Aber es muss immer einen Parlamentsvorbehalt geben: Nach zwei oder vier Wochen müssen die Maßnahmen dem Parlament vorgelegt werden, sodass darüber debattiert wird und die Maßnahmen unter Umständen korrigiert werden können oder die Regierung befugt wird, erneut für eine gewisse Zeit per Verordnung handeln zu können.

Allerdings ist darauf hinzuweisen, dass der Bundestag und auch die Landtage sich wieder stärker als die Institutionen präsentieren müssen, in denen politische Entscheidungen öffentlich diskutiert, Vor- und Nachteile von Problemlösungen erläutert und kritisch beleuchtet werden. Dies ist die genuine Aufgabe des Parlaments.
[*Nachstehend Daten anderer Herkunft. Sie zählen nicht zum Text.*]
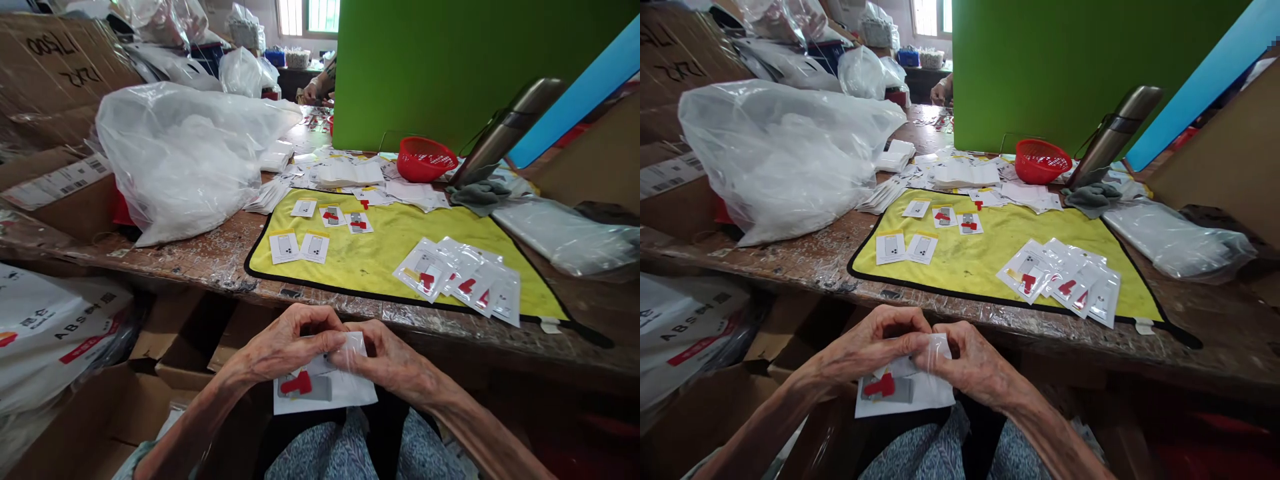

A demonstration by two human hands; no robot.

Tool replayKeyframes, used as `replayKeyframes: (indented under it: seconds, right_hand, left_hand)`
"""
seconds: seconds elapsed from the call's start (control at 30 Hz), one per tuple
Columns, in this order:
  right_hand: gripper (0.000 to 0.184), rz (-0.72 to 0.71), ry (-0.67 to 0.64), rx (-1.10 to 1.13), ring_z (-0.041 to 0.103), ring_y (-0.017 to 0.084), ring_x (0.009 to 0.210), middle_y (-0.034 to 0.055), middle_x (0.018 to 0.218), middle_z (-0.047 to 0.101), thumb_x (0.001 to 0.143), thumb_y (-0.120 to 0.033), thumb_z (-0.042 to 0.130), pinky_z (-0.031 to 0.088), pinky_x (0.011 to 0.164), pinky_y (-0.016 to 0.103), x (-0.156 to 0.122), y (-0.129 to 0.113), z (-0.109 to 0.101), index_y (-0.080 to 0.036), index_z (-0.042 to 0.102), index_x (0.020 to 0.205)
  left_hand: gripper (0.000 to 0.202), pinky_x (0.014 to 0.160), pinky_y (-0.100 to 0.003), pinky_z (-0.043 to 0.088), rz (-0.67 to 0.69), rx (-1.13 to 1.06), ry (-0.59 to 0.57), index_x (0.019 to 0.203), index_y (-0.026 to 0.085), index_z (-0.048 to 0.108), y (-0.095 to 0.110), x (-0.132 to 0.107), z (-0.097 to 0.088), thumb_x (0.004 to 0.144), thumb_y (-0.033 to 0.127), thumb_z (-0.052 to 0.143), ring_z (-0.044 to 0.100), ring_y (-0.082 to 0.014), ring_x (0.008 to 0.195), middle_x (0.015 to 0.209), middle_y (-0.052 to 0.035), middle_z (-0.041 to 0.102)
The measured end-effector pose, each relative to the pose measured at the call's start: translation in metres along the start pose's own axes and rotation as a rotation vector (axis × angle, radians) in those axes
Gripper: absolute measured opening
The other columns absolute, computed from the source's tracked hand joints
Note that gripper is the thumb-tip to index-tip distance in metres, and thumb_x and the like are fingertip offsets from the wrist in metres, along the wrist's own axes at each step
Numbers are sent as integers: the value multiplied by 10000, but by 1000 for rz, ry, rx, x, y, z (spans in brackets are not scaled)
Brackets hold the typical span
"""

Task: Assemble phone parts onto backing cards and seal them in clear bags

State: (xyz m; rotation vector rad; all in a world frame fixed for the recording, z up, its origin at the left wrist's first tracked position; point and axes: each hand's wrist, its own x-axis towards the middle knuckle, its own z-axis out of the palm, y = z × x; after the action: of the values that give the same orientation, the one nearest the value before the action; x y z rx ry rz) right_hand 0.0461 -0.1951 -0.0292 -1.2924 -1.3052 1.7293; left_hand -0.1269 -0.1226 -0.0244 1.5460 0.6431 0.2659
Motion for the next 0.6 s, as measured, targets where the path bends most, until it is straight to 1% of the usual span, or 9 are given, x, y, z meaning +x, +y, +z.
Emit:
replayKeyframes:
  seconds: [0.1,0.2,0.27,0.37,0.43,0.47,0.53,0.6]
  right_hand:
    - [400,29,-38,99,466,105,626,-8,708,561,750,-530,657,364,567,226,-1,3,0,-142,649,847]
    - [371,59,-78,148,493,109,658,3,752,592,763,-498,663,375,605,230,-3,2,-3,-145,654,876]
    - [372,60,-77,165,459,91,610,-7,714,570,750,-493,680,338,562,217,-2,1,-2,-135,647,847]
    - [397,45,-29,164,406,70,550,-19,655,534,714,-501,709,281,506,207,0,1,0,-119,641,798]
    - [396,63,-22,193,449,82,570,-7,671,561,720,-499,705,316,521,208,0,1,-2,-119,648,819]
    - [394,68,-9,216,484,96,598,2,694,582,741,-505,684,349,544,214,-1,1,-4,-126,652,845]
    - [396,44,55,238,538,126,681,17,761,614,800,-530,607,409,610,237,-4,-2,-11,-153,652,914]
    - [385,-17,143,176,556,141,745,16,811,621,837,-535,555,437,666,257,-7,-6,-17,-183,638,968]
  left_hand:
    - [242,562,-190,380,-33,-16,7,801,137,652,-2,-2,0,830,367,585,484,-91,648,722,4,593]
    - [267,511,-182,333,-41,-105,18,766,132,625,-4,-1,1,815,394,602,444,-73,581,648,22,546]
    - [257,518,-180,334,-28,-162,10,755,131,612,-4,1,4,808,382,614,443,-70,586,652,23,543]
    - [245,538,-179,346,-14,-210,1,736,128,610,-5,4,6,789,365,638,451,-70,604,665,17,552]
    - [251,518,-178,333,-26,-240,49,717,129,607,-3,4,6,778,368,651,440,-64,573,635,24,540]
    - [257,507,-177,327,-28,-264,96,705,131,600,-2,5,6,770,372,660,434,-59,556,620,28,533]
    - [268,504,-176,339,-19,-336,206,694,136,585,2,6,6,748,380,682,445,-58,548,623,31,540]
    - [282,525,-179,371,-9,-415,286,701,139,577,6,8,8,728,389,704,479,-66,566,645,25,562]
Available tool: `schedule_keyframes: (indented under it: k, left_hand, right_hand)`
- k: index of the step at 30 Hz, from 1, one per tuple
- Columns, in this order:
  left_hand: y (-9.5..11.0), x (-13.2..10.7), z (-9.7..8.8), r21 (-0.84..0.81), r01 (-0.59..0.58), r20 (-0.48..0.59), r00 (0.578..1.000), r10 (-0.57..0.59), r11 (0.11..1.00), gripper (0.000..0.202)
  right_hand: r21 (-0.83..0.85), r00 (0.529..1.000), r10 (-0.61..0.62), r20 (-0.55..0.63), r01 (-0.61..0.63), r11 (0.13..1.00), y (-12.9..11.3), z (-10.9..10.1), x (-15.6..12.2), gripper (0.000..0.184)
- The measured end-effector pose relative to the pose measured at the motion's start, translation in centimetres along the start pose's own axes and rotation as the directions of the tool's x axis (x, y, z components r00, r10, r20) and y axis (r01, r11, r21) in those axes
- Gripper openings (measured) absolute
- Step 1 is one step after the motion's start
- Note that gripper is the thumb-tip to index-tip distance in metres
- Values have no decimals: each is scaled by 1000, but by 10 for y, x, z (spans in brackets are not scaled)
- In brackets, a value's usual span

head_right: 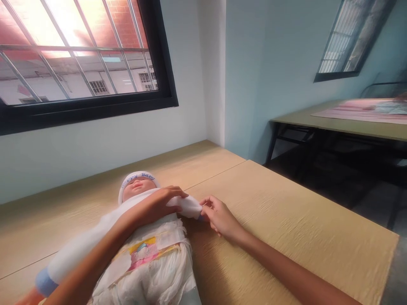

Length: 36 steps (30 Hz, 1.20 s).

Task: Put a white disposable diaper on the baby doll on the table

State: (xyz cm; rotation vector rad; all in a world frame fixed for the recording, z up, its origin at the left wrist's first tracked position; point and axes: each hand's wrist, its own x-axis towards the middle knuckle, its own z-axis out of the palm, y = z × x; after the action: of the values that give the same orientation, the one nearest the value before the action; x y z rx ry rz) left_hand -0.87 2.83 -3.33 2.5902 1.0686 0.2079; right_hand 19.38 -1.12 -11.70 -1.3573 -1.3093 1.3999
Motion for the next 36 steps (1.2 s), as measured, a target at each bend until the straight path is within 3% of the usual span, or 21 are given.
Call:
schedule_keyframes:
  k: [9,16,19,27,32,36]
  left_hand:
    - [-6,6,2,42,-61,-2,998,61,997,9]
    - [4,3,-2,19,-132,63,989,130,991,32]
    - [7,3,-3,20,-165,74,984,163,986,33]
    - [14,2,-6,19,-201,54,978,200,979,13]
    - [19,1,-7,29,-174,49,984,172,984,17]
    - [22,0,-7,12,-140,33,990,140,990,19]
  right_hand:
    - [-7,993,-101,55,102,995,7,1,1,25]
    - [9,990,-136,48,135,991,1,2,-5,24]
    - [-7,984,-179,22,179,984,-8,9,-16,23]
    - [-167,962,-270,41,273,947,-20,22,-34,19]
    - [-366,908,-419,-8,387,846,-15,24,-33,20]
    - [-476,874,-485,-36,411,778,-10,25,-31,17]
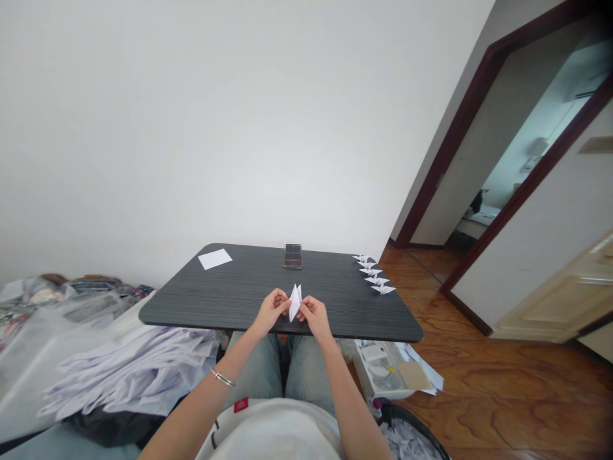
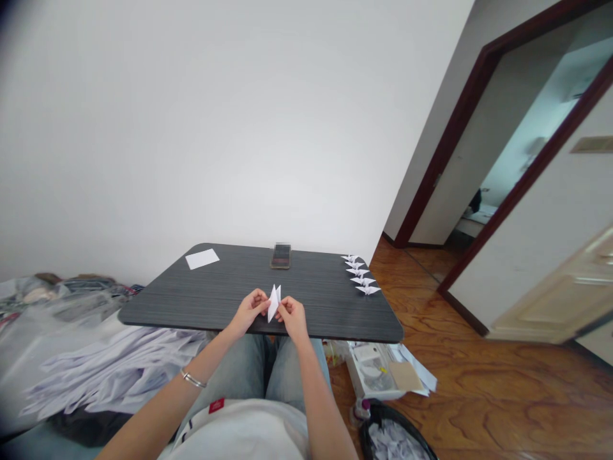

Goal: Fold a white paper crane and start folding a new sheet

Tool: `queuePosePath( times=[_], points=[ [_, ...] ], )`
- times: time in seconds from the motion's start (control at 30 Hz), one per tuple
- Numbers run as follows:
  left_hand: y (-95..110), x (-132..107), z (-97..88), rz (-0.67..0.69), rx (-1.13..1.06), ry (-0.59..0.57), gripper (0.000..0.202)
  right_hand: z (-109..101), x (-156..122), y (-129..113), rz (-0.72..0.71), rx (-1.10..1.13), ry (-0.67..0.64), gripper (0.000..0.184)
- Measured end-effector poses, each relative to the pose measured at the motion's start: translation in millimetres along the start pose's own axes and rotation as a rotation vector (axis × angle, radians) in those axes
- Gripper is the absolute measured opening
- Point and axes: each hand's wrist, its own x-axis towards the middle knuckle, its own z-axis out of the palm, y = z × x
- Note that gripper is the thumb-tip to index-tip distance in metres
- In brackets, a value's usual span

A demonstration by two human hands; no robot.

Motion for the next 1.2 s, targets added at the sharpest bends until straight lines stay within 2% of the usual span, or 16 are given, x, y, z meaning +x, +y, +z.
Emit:
queuePosePath(
  times=[0.13, 0.23, 0.43, 0.67, 1.2],
  points=[
    [2.4, -2.3, -1.0, 0.099, 0.031, 0.074, 0.021, 1.8, -1.6, -0.3, -0.019, -0.033, 0.094, 0.015],
    [4.5, -5.0, -1.5, 0.144, 0.075, 0.061, 0.018, 4.6, -3.4, -0.7, -0.038, -0.064, 0.157, 0.017],
    [3.4, -6.3, 2.0, 0.239, 0.267, -0.009, 0.017, 9.1, -6.6, -0.9, -0.081, -0.126, 0.106, 0.015],
    [3.6, -5.6, 3.0, 0.176, 0.257, 0.013, 0.021, 7.5, -6.9, -2.2, -0.126, -0.168, 0.044, 0.01],
    [1.4, -5.3, 3.5, 0.092, 0.195, 0.018, 0.019, 7.1, -4.4, 5.4, -0.146, -0.24, 0.105, 0.015]
  ],
)
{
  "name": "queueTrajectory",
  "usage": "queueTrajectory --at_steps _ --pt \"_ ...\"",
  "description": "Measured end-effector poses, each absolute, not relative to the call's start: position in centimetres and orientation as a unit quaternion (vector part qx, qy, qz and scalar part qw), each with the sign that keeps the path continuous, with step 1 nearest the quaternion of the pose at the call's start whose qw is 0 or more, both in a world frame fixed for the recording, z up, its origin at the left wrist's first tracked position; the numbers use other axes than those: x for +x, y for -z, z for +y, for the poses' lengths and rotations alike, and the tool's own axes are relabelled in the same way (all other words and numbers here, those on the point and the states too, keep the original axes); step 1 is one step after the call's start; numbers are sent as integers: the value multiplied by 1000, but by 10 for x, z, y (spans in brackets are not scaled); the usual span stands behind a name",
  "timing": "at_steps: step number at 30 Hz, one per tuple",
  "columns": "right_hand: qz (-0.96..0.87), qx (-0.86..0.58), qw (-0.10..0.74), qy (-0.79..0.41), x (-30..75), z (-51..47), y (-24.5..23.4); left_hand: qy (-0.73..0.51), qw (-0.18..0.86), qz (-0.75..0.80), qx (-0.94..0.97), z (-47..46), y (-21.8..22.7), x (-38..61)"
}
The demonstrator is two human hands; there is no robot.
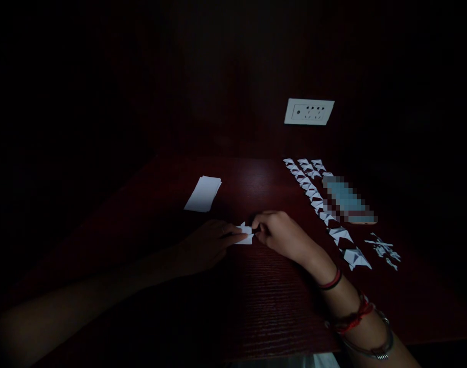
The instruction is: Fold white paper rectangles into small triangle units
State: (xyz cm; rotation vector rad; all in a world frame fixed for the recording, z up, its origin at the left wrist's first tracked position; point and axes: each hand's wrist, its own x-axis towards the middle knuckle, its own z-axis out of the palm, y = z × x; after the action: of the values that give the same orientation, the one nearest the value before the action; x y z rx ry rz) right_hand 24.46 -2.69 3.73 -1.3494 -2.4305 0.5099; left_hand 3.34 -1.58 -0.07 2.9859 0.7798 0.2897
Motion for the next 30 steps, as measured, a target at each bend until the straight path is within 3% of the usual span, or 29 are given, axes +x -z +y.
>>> queueTrajectory --at_steps 12,30 --pt "-918 -393 13 -54 245 -33 -42 -107 28 252 961 -17 3 33" --pt "-924 -375 32 -65 247 -32 -42 -116 39 254 959 -16 5 33"
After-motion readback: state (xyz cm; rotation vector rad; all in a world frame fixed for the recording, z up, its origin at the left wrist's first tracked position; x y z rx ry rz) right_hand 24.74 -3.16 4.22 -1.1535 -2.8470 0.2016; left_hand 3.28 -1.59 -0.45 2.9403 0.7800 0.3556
Auch müssen die Maßnahmen der Bevölkerung schneller, besser und nachvollziehbarer erklärt werden als dies bisher der Fall war.

Ansonsten: die Lage ist ernst, und der Angriff des Populismus auf bestehende demokratische Instanzen ist voll im Gange. Nicht nur in Osteuropa wird auf dem Rücken von Schwächeren Politik gemacht. Ich setze aber sehr viel Hoffnung auf die Erneuerung Europas von unten: Bürgerbewegungen, Verantwortliche auf Gemeinde- und Regionsebene, die Bürgerengagement möglich machen. Da tut sich sehr viel.

 

Mit welcher Strategie bewältigen wir die Schuldenlast?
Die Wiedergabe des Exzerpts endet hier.